In fact, I think my readings about peer review have made me realise that when we speak of peer review, its problems and how to fix these – that we’re actually asking the wrong questions. It’s not the peer review system that is flawed; it’s the publishing system itself. The problems with peer review are the symptom, not the cause. Instead of seeing charities and Research Councils spending money on new journals and new initiatives to improve peer review, what I would like to see is an initiative that’s trying to fix the problems at the bottom of it all. And, the way I see it, journals are part of the problem, since they obsess over ‘importance’ and ‘impact’ and worry more about impact factors than about negative results and attempts to replicate previous findings (or so it seems).
It’s important to keep in mind that scientific publishers are businesses, so we cannot expect them to prioritise the needs of the scientific community over their own monetary bottom line. It has been noted that high-profile journals are in the business of publishing ‘impactful’ papers — even though these are not necessarily the most scientifically rigorous. Flawed papers will also attract citations — and incidentally, increase the impact factor of the journal. For example, the ‘arsenic life’ paper has over 400 citations on Google Scholar, despite having been shown to be erroneous.

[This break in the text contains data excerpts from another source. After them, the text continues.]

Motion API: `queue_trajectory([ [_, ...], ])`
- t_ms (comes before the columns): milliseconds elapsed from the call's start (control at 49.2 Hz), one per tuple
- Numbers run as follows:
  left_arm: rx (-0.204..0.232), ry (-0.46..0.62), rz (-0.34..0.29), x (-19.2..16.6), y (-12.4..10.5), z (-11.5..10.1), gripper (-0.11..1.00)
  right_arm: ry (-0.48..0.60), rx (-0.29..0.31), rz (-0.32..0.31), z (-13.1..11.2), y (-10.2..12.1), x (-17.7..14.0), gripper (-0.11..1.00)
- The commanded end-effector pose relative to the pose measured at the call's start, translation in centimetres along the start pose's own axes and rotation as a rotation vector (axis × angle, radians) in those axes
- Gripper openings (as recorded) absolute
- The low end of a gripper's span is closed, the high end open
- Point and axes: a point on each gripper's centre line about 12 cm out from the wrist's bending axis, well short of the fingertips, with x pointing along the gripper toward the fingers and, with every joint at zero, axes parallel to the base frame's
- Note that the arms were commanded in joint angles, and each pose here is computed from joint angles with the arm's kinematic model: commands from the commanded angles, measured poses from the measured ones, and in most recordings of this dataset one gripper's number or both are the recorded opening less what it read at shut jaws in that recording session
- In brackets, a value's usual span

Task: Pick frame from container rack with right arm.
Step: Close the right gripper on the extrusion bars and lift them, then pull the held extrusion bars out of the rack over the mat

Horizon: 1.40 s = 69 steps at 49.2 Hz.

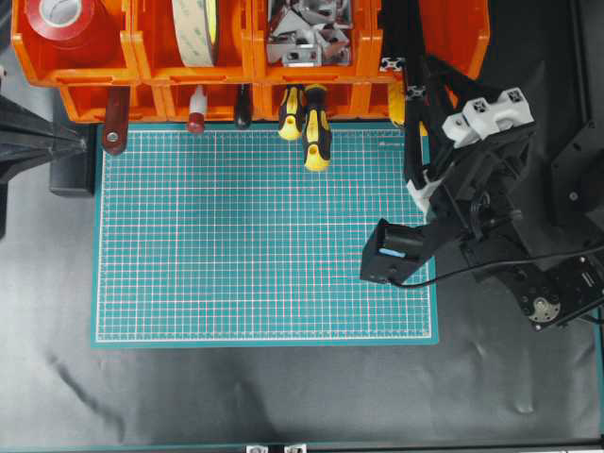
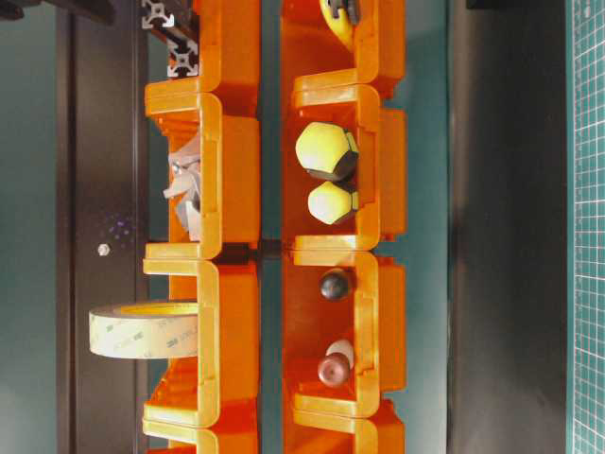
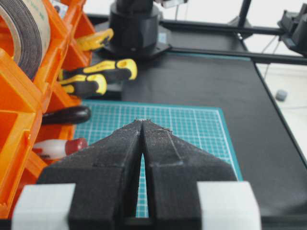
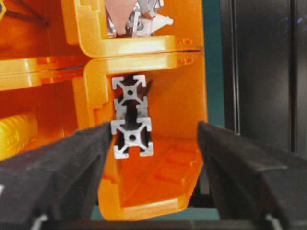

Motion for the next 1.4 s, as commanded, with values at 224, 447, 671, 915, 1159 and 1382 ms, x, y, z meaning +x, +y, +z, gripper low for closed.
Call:
queue_trajectory([
  [224, 0.0, -0.021, -0.005, 0.1, -0.1, 0.8, 0.01, 0.002, 0.029, 0.001, 0.1, -0.7, -0.3, 0.26],
  [447, 0.0, -0.023, -0.005, 0.1, -0.1, 0.8, 0.01, 0.043, 0.031, -0.048, -0.4, -1.5, -1.9, 0.26],
  [671, -0.001, -0.021, -0.003, 0.1, -0.1, 0.8, 0.01, -0.042, 0.056, -0.088, 0.8, -3.7, -6.0, 0.26],
  [915, -0.001, -0.031, 0.008, 0.0, 0.1, 1.0, 0.01, -0.255, 0.067, -0.096, 3.3, -5.8, -13.2, 0.26],
  [1159, -0.001, -0.099, 0.012, -1.1, 0.2, 2.5, 0.01, -0.428, 0.054, 0.01, 5.7, -4.2, -19.0, 0.26],
  [1382, -0.002, -0.165, 0.02, -2.7, 0.2, 4.2, 0.01, -0.554, -0.047, 0.216, 6.4, -0.4, -21.9, 0.26],
])
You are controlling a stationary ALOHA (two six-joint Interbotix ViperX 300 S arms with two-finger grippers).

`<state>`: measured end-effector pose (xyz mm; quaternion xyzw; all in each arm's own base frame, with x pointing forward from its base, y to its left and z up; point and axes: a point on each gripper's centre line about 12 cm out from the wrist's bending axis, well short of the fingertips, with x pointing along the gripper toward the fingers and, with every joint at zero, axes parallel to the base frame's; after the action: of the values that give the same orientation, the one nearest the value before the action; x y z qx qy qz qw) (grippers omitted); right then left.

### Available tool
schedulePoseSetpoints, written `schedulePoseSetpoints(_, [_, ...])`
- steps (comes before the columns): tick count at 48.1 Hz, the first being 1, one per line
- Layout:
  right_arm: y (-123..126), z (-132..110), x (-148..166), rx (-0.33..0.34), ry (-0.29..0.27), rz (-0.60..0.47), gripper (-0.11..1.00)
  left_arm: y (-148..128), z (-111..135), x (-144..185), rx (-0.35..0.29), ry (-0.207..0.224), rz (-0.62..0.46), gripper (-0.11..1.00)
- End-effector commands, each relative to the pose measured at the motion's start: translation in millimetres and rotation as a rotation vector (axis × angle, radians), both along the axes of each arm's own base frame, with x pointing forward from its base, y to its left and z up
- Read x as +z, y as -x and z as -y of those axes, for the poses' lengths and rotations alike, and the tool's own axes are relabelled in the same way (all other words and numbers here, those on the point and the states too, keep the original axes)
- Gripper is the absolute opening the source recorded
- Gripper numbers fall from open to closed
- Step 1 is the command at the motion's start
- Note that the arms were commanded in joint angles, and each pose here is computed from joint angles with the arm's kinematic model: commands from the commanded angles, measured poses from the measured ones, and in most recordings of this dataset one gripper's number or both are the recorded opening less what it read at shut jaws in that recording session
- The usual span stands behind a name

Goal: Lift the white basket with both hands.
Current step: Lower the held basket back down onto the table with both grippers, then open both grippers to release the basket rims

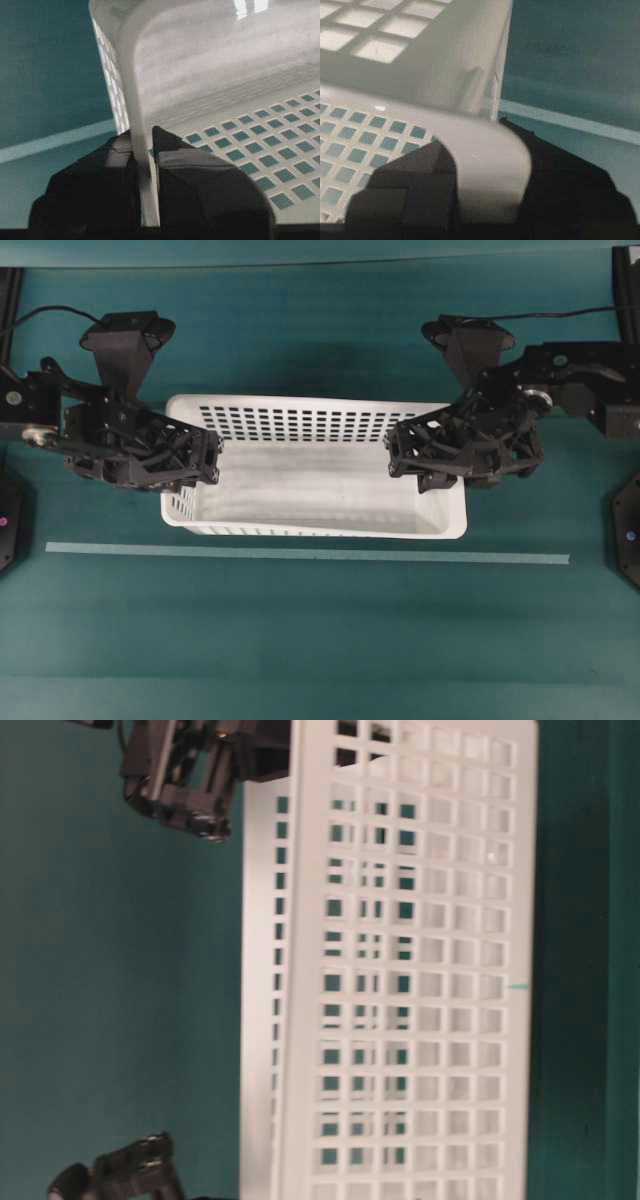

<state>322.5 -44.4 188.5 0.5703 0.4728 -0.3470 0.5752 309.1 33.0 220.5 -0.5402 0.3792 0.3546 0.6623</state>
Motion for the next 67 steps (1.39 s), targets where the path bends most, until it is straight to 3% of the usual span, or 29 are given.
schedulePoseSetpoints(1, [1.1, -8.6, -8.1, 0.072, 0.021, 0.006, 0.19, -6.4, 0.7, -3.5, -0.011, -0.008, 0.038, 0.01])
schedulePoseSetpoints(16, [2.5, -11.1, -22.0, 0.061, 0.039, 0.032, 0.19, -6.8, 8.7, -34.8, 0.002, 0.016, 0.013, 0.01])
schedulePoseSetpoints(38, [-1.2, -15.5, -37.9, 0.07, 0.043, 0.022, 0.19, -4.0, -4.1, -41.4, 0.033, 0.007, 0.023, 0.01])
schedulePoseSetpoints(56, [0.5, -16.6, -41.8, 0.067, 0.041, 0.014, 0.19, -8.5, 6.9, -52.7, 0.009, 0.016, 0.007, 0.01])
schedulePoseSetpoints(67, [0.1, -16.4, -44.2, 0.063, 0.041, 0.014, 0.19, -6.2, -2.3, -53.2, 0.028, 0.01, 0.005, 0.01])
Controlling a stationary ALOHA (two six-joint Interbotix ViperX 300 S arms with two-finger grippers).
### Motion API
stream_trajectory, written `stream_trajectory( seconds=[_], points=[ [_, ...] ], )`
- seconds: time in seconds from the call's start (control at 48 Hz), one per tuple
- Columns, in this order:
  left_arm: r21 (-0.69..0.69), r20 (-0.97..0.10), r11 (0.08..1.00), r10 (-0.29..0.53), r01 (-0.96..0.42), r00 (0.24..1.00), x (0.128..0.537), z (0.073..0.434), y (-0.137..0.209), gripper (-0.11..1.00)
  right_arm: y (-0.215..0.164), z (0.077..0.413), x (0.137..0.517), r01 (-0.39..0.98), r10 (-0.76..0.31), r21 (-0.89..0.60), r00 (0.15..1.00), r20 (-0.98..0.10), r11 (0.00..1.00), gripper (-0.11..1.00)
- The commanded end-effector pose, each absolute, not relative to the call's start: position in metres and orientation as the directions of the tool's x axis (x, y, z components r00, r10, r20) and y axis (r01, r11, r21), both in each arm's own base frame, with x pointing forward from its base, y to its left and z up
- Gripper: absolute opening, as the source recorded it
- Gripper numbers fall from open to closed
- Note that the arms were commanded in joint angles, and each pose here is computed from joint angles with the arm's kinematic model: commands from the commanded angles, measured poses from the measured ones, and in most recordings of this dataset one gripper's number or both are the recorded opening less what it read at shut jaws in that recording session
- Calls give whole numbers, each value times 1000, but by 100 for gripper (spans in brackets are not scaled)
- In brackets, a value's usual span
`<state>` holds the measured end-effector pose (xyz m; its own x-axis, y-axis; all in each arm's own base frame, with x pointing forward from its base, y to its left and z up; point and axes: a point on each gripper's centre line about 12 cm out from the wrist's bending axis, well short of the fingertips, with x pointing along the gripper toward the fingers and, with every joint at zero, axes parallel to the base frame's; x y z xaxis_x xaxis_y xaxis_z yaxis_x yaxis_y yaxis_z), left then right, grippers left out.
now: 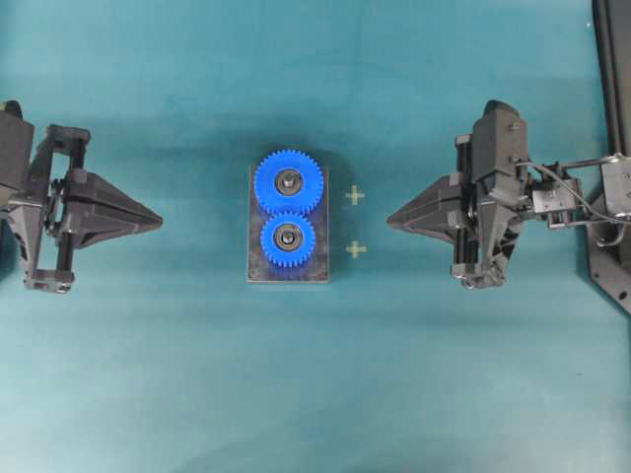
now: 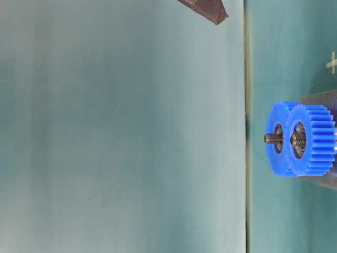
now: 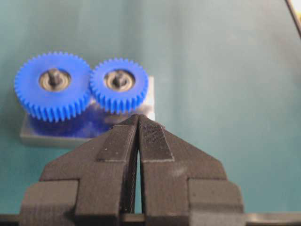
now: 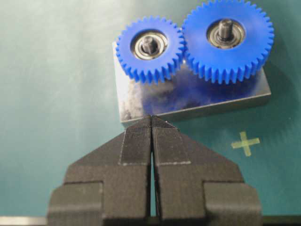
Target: Fit the small gear onto the shaft.
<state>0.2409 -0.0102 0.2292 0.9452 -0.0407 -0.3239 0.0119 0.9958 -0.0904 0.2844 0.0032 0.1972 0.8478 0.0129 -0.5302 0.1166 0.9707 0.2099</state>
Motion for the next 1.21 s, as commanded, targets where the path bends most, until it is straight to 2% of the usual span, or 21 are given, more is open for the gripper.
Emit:
stream_trajectory(
  seconds=[0.0,1.188],
  points=[
    [-90,-309,996,-44,17,950,242,233,-11,0,3,202,285,110,14,212,860,-511,971,-1],
    [-94,-305,995,-44,16,951,217,219,-10,0,4,189,275,109,21,221,858,-514,969,-1]
  ],
)
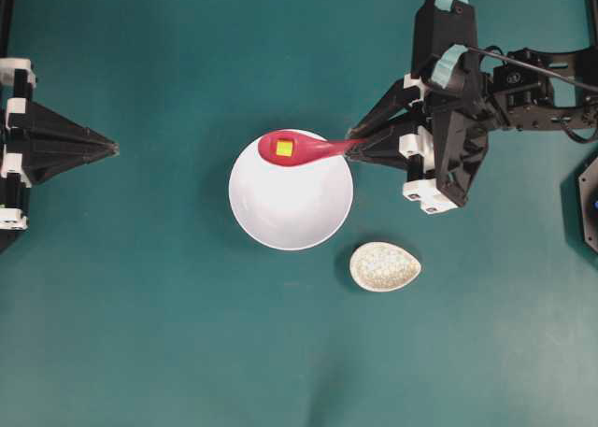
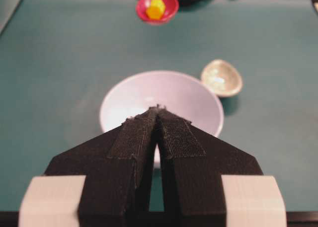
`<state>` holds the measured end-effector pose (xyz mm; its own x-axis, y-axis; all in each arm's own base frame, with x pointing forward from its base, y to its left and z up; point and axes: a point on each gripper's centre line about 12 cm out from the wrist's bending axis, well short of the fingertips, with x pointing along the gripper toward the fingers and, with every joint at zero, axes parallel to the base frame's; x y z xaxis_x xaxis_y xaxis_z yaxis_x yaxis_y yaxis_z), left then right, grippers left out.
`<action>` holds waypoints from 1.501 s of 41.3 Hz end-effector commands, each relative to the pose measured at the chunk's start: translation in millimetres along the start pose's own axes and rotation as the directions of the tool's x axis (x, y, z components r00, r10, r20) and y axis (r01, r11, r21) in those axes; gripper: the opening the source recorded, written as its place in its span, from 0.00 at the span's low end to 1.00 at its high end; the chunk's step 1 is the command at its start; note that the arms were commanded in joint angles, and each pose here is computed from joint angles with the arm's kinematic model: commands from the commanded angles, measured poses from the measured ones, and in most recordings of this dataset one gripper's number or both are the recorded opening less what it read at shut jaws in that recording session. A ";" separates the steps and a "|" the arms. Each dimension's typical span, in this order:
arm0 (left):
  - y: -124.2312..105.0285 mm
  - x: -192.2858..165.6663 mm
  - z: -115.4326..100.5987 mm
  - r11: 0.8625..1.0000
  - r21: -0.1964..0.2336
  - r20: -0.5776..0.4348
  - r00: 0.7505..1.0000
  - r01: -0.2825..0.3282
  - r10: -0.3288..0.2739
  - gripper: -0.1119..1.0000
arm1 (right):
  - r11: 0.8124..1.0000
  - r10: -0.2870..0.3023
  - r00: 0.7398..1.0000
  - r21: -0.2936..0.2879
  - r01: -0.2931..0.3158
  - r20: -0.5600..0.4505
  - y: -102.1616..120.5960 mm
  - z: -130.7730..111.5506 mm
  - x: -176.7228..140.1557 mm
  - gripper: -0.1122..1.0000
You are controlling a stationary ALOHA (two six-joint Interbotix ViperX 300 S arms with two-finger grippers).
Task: Scoop the yellow hexagonal prism block from the bowl with a spoon using the right arm.
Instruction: 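Lift the spoon with the yellow block up out of the bowl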
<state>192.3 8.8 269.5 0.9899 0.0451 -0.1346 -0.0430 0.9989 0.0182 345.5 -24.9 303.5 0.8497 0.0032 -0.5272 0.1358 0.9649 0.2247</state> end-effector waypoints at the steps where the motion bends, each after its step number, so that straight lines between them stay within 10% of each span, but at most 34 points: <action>1: 0.5 1.0 9.8 1.000 0.006 0.023 1.000 -0.002 0.002 0.10 | 1.000 0.006 0.999 -0.007 -0.005 0.038 2.3 8.8 -7.9 0.32; 62: 0.5 -0.9 12.3 1.000 -0.012 0.035 0.999 -0.002 0.002 0.10 | 1.000 0.006 1.000 -0.008 -0.006 0.025 2.3 2.2 -6.8 0.32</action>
<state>191.5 8.5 270.7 0.9908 0.0436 -0.1285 -0.0432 0.9990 0.0060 344.4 -24.8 298.7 0.8431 0.0033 -0.5377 0.1366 0.9658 0.2203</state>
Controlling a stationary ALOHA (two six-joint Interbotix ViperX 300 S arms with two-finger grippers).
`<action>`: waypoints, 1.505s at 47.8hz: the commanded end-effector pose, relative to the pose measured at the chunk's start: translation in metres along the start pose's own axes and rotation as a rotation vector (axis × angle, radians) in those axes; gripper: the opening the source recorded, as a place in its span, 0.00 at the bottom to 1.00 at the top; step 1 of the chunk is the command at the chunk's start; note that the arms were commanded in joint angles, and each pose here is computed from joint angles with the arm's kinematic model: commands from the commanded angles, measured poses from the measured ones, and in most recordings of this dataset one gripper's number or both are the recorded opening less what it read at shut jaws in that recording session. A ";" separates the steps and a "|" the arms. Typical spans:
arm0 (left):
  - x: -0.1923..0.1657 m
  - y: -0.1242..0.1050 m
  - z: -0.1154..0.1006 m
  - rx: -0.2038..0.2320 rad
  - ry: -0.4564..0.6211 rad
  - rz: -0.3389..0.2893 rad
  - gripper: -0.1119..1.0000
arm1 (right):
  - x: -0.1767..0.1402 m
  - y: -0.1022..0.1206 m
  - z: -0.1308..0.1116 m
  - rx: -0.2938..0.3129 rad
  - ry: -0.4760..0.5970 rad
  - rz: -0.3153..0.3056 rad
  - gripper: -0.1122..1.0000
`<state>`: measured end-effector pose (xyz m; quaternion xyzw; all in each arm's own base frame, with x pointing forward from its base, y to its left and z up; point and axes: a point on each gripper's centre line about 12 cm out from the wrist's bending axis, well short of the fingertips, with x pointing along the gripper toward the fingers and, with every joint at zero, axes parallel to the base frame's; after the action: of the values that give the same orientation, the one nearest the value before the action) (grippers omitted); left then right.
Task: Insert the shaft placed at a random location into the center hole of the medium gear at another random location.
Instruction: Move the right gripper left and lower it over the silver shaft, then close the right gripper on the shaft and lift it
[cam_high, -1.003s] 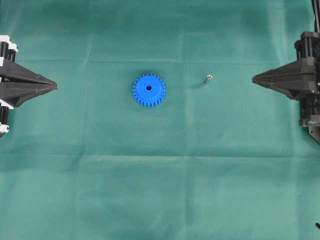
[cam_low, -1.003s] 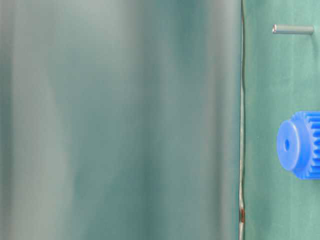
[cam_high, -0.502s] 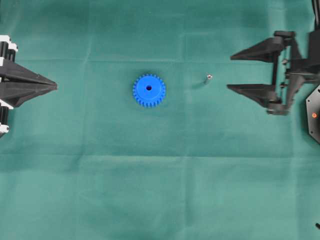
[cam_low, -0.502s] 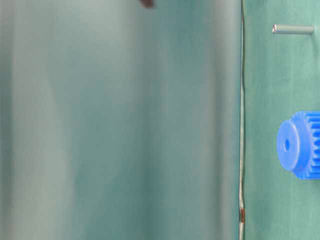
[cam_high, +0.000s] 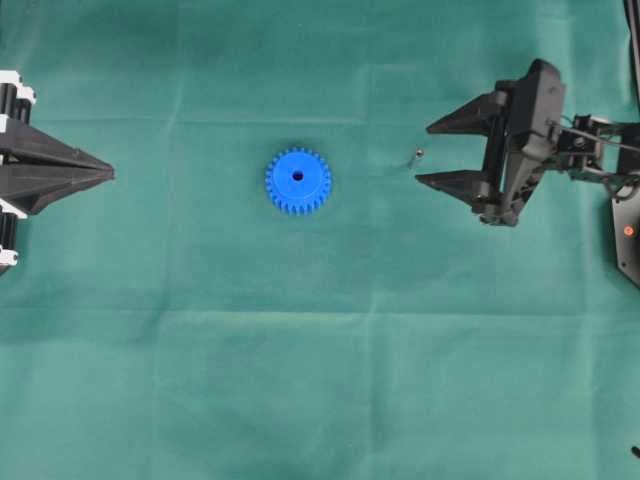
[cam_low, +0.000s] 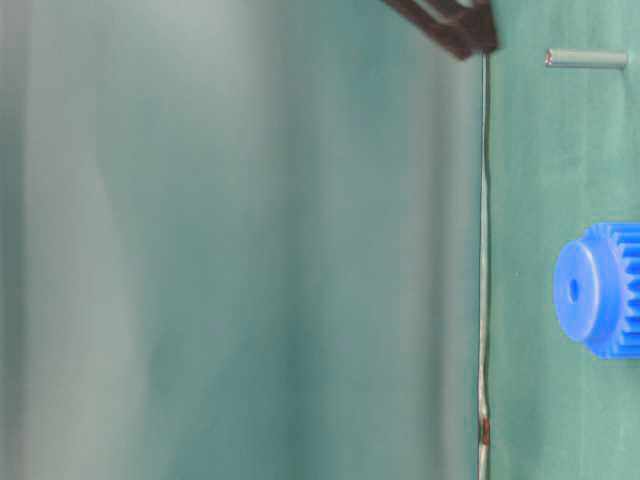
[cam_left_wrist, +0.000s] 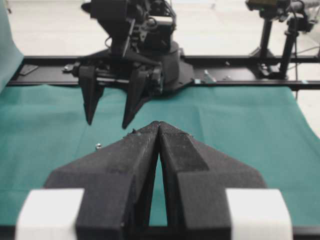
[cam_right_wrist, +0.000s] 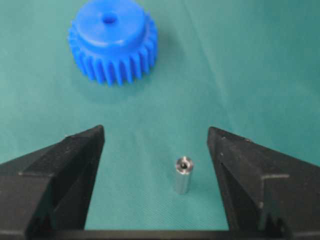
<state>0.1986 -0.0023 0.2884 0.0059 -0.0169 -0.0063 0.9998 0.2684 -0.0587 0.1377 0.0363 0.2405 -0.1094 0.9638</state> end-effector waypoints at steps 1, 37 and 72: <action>0.002 0.000 0.009 0.001 -0.021 -0.002 0.12 | 0.008 -0.003 -0.002 0.004 -0.012 -0.012 0.85; 0.003 -0.002 0.008 0.001 -0.011 -0.010 0.12 | 0.024 -0.012 -0.022 0.037 0.024 -0.051 0.72; 0.003 -0.003 0.008 -0.001 -0.009 -0.016 0.12 | 0.025 -0.012 -0.019 0.036 0.022 -0.051 0.23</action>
<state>0.1989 -0.0047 0.2864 0.0059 -0.0093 -0.0124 0.9999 0.2726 -0.0704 0.0992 0.0545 0.2686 -0.1362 0.9520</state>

Indeed, what I would like to see is a system that gets rid of journals altogether. Imagine, and this is a very crude sketch, that there was a centralised system where manuscripts (results) were deposited, and where they could be retrieved by other researchers since this is what constituted ‘the scientific literature’. Here, there would be an emphasis on results: this is what these researchers found. When other researchers accessed these results, they could not only be prompted to share their view (do these results make sense? Have you replicated these results yourself?) and comments, so that results become less a section-header in stand-alone manuscripts, and more building-blocks in a larger community endeavour, where individual results are shared and used between researchers and research groups.
Because, naïve as I am, I like the idea that science is about sharing, so everyone can learn a little bit more about the world, rather than the idea that science is defined as a process of scientific career advancement — which it seems to be right now.